2. The power module assembly of claim 1, wherein: one of the bottom plate and the power module is provided with a guide post, the other one of the bottom plate and the power module is provided with a guide hole, and the guide post movably stretches into the guide hole.

3. The power module assembly of claim 2, wherein: the guide post is arranged on the bottom plate, and the guide hole is arranged on the power supply module; the elastic piece is a spring, and the spring is sleeved on the guide post.

4. The power module assembly of claim 2, wherein: the power module includes:

a power supply shell provided with a guide cylinder with the guide hole;

and the power panel is arranged in the power supply shell.

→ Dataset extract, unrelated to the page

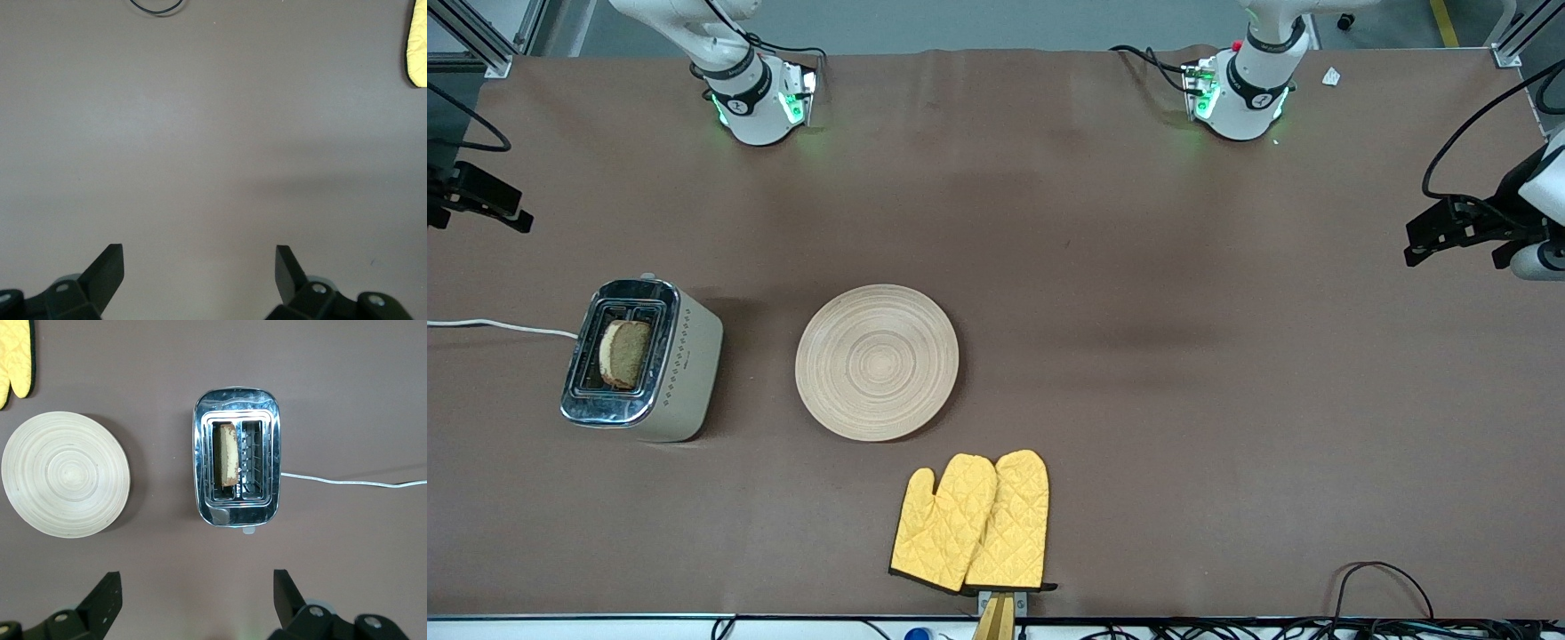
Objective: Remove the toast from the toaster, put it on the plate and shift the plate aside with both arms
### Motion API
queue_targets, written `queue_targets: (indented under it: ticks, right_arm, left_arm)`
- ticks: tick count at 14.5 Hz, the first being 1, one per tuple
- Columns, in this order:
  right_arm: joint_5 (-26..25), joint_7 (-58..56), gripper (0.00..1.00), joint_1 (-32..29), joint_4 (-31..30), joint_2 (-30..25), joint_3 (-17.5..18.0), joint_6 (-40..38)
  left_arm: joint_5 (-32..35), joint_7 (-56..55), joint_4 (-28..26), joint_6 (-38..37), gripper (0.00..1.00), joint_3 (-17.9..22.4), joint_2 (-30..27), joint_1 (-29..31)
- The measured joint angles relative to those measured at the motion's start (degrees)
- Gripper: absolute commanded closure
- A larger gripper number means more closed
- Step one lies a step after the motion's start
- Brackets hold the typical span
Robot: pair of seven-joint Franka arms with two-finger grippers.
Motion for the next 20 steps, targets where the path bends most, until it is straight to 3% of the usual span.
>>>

5. The power module assembly of any one of claims 1-4, wherein: at least the part of the top cover, which is contacted with the power module, is made of metal.

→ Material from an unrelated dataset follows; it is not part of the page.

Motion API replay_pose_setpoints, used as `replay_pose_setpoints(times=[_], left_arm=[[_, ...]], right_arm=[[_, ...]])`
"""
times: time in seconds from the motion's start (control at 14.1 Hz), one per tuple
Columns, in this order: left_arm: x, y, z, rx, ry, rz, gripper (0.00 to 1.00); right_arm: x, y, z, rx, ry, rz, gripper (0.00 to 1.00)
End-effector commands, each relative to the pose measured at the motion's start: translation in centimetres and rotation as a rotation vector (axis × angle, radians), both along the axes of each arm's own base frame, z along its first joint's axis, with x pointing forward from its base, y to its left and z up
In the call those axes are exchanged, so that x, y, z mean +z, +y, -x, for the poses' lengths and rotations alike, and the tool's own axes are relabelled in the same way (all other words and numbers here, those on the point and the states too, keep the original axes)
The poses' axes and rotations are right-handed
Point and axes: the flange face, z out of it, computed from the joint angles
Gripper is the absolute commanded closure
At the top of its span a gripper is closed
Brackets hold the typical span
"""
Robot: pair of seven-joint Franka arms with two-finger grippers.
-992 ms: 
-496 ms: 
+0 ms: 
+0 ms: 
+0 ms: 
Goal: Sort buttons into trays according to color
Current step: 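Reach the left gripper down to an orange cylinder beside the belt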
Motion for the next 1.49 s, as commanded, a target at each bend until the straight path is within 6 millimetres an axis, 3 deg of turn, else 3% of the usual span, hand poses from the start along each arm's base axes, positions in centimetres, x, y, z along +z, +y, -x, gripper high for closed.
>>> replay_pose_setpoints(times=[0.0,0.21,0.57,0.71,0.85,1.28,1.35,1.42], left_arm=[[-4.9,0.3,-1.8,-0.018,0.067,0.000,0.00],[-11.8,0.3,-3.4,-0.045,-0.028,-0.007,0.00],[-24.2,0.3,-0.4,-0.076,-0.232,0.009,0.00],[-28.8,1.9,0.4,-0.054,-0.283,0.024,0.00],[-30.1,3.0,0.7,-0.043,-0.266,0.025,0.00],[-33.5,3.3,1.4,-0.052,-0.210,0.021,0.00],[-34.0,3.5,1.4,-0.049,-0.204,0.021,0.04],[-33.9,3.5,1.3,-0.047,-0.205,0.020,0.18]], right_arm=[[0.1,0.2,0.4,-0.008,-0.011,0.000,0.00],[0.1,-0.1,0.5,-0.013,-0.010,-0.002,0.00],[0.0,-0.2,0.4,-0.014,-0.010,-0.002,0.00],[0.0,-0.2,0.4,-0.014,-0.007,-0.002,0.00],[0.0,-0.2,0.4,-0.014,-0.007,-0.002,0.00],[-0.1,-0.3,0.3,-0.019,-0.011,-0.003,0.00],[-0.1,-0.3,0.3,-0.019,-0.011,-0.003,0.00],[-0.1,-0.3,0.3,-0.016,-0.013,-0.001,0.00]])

6. The power module assembly of claim 5, wherein: the top cover is provided with a heat radiation opening communicated with the mounting cavity, the mounting shell further comprises a metal sheet, and the metal sheet is positioned in the heat radiation opening and is in contact with the power supply module; or, the top cover is made of metal.

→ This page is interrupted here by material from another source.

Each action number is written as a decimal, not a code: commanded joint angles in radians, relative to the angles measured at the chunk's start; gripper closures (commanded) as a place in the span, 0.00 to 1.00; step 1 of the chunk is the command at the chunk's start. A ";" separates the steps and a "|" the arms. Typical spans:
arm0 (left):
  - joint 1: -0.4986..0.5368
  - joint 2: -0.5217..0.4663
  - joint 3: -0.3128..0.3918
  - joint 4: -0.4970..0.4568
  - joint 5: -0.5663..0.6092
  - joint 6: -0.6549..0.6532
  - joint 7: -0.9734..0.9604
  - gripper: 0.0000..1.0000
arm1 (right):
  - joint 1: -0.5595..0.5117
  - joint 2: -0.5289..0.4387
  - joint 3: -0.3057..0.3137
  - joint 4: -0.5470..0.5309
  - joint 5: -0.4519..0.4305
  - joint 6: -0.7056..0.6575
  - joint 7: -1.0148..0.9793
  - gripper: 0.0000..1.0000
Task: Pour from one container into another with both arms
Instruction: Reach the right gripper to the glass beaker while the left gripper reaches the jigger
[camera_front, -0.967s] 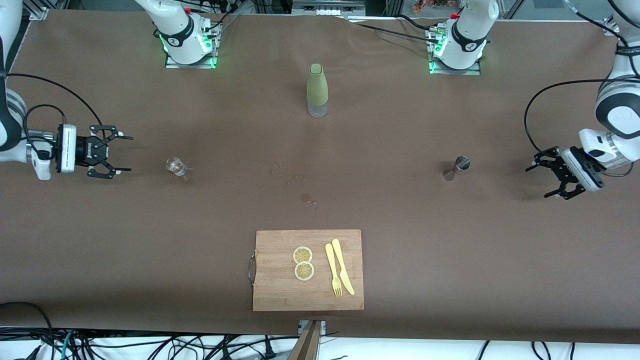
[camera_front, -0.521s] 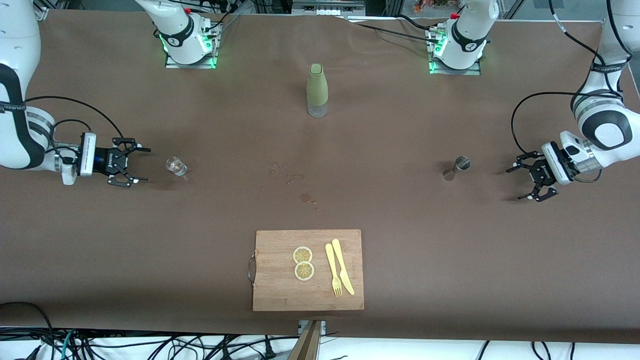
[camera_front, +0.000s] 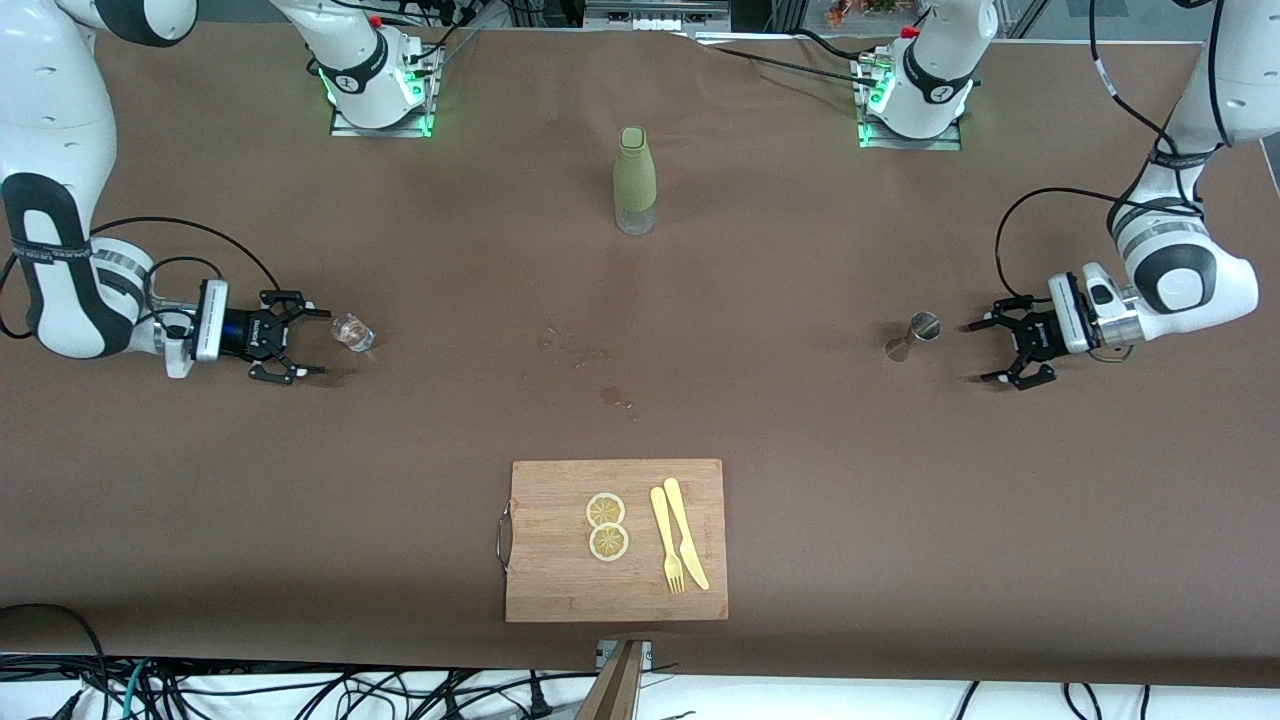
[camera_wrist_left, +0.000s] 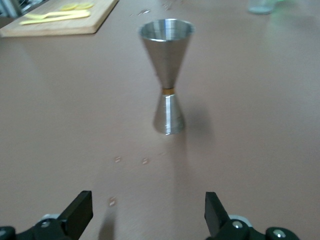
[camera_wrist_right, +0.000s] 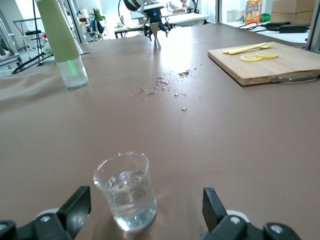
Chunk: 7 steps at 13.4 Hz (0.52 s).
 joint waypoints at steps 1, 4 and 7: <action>0.015 0.052 -0.007 0.032 -0.027 -0.072 0.068 0.02 | -0.003 0.036 0.035 0.021 0.024 -0.016 -0.015 0.01; 0.015 0.092 -0.013 0.034 -0.032 -0.130 0.070 0.01 | 0.001 0.053 0.057 0.021 0.024 -0.016 -0.015 0.01; 0.016 0.100 -0.014 0.034 -0.078 -0.165 0.135 0.01 | 0.006 0.071 0.060 0.019 0.022 -0.016 -0.015 0.01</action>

7. The power module assembly of any one of claims 1-4, wherein: and a blowing device is arranged in the mounting shell and/or the power module, and a heat dissipation hole is arranged on the mounting shell and is positioned in the flowing direction of wind flow generated by the blowing device.

8. A radio frequency generating device, comprising:

the power module assembly of any one of claims 1-7;

and the power amplification module is arranged in the mounting cavity and connected with the mounting shell, and is powered by the power supply module and used for generating radio frequency signals amplified by power.

9. The radio frequency generating device according to claim 8, wherein: the power amplifier module comprises:

The power amplification plate is provided with a first surface and a second surface which are arranged in a back-to-back manner;

the power amplifier shielding cover is covered on the first surface of the power amplifier board;

the radiating piece is arranged on the second surface of the power amplification plate and connected with the mounting shell, and the radiating piece is provided with an airflow channel;

the subassembly of blowing is equipped with the air outlet, the air outlet communicate in the air current passageway of radiating piece, the subassembly of blowing includes:

a blowing device for generating a wind flow;

the air duct is provided with a first opening and a second opening which are oppositely arranged, the first opening is communicated with a blowing opening of the blowing device, the second opening is communicated with an airflow channel of the radiating piece to form the air outlet, and the size of the second opening in the width direction of the power amplification plate is larger than that of the first opening.

10. The radio frequency generating device according to claim 9, wherein: the heat dissipation piece is made of metal and comprises a metal plate and a plurality of heat dissipation fins which are arranged on one surface of the metal plate at intervals, and gaps among the plurality of heat dissipation fins which are arranged at intervals form the air flow channel; the power amplification plate is connected to the metal plate and is in contact with the metal plate.

11. A radio frequency thawing device, comprising: a radio frequency thawing assembly and a radio frequency generating device as defined in any one of claims 8-10; the radio frequency thawing assembly comprises:

a shielding cylinder provided with an opening end with an opening;

the shielding door is arranged at the opening end of the shielding cylinder body and is used for closing the opening;

the tuning plate is arranged in the shielding cylinder and is electrically connected with the power amplifier module of the radio frequency generating device;

and the polar plate is arranged in the shielding cylinder body, is electrically connected with the tuning plate and is used for transmitting radio frequency signals.

12. A refrigerator, comprising:

a refrigerator main body;

the rf thawing device as defined in claim 11, wherein the rf thawing assembly is disposed inside the refrigerator body, and the rf generating device is disposed inside or outside the refrigerator body.